Secondly, for being 50% less powerful, the Athlon 64 X2 3800+ is drawing a lot more than half the electricity of the Core 2 Duo. That makes the Core 2 Duo the most efficient high-end desktop processor I've ever tested.
Motherboard and chipset compatibility
There are now several motherboards that can accommodate either a Pentium D or a Core 2 Duo processor. Some require a BIOS upgrade, though, and to do that you need a CPU that the motherboard can work with. In other words, you'd need a Pentium D processor to boot with, then you'd have to upgrade the BIOS, then you could install a Core 2 Duo. This option is only viable for people who own these motherboards and wish to upgrade from a Pentium D to a Core 2 Duo. Check your motherboard documentation and the manufacturer's Web site carefully before you buy anything. In some cases, a newer revision of the BIOS is already installed on the board. If you buy from a local computer parts store, you can check the motherboard revision number in person before you buy it, or possibly have store technicians update the BIOS for you before you take the board home. It's a bad idea to buy a board from an online retailer if you need a specific revision -- you're likely to get the wrong one, and online retailers are unlikely to be sympathetic to your situation.

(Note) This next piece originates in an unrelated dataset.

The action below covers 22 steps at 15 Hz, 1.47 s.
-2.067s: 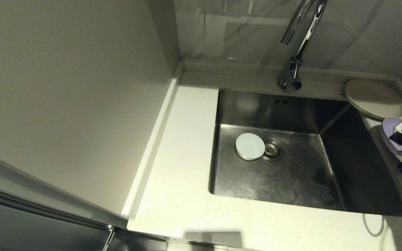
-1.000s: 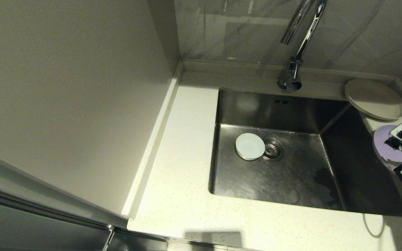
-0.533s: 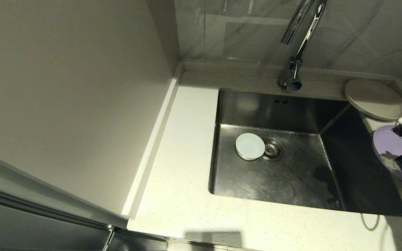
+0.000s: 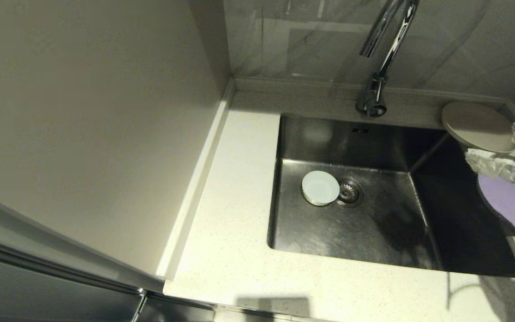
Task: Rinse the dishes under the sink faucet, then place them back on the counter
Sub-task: Put a plate back to the table from the sink, then put a bowl back to the table from the sink
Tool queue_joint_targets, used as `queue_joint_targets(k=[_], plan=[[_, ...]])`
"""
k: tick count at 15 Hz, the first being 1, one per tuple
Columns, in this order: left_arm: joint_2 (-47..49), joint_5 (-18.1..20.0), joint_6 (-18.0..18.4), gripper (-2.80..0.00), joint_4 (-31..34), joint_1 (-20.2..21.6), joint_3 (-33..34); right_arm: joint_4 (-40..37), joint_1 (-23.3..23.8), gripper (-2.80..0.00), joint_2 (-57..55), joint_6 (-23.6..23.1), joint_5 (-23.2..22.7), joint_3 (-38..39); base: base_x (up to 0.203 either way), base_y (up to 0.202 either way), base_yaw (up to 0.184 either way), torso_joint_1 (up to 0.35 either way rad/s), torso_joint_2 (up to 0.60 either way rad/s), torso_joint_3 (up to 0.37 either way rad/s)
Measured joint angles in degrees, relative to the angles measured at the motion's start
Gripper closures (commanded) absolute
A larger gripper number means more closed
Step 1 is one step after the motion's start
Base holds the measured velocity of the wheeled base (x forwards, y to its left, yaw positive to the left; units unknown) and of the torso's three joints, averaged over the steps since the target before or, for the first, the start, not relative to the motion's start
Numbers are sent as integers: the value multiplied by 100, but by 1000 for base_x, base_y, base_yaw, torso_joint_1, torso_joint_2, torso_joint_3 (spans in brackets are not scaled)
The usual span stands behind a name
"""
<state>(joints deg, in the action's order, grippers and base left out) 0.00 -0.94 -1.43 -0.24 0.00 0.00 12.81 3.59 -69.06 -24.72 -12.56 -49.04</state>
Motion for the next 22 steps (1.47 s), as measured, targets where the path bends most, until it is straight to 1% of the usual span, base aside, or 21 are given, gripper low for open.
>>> queue_joint_targets(k=[1, 2, 3, 4, 5, 6, 7, 8, 10, 11, 13, 14, 15, 19, 21, 22], plan=[[0, 0, -5, 0, 0, -2, 0, -373, -286, -280, 138, 57, 95, -77, 0, 0, 0, 0, 0, 0], [0, 1, -4, 0, 0, 0, 0, -863, -627, -280, 259, 91, 339, -161, 0, 0, 0, 0, 0, 0], [0, 0, -1, 0, 0, 0, 0, -1358, -936, -280, 339, 104, 691, -225, 0, 0, 0, 0, 0, 0], [0, 0, -2, 0, 0, -2, 0, -1855, -1226, -92, 411, 118, 1111, -268, 0, 0, 0, 0, 0, 0], [0, 0, 0, 0, 0, -2, 0, -2259, -1467, 0, 463, 122, 1500, -300, 0, 0, 0, 0, 0, 0], [0, 0, -2, 0, 0, 0, 0, -2519, -1680, 0, 501, 168, 1908, -316, 0, 0, 0, 0, 0, 0], [0, 0, -2, 0, 0, 0, 0, -2634, -1858, 0, 510, 328, 2210, -330, 0, 0, 0, 0, 0, 0], [0, 0, 0, 0, 0, 0, 0, -2824, -1998, 0, 497, 561, 2358, -361, 0, 0, 0, 0, 0, 0], [0, -2, 1, 0, 0, 0, 0, -3511, -2209, 0, 424, 900, 2413, -591, 0, 0, 0, 0, 0, 0], [0, -2, 0, 0, 2, 0, 0, -3925, -2335, 0, 363, 1170, 2424, -761, 0, 0, 0, 0, 0, 0], [0, -2, -2, 0, 0, 0, 0, -4682, -2666, 0, 198, 1941, 2441, -1084, 0, 0, 0, 0, 0, 0], [0, 0, -2, 0, 2, -2, 0, -4935, -2757, 0, 104, 2178, 2444, -1167, 0, 0, 0, 0, 0, 0], [0, 1, 2, 0, 0, -2, 0, -5049, -2811, 0, 9, 2252, 2439, -1217, 0, 0, 0, 0, 0, 0], [0, 0, 0, 0, 0, 0, 0, -5037, -2903, 0, -489, 2289, 2386, -1528, 0, 0, 0, 0, 0, 0], [0, 0, -3, 0, 0, 0, 0, -4925, -2910, 0, -851, 2357, 2271, -1818, 0, 0, 0, 0, 0, 0], [0, 1, -1, 0, 2, 0, 0, -4765, -2910, 0, -1073, 2465, 2183, -1971, 0, 0, 0, 0, 0, 0]])
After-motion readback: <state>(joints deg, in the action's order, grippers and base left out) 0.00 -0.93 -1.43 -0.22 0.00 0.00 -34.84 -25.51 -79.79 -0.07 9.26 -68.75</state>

RAM support varies, but as of this writing it's all DDR2 across the board. Some chipsets can do DDR2-533 and some can do DDR2-667 or DDR2-800. The actual frontside bus (the physical pathway between the RAM and the CPU on Intel systems) operates at a frequency of 1066Mhz, so that should be the theoretical limit of the RAM frequency as well.
As far as operating system support is concerned, you definitely want a 64-bit OS for maximum performance. Forget Windows XP -- if you need to stay with Windows, it'll have to be Windows Vista. Otherwise, give GNU/Linux a shot. If maximum performance doesn't matter to you, you're probably reading the wrong article.
All modern operating systems will easily support dual-core processors, and all the ones worth using will also be 64-bit.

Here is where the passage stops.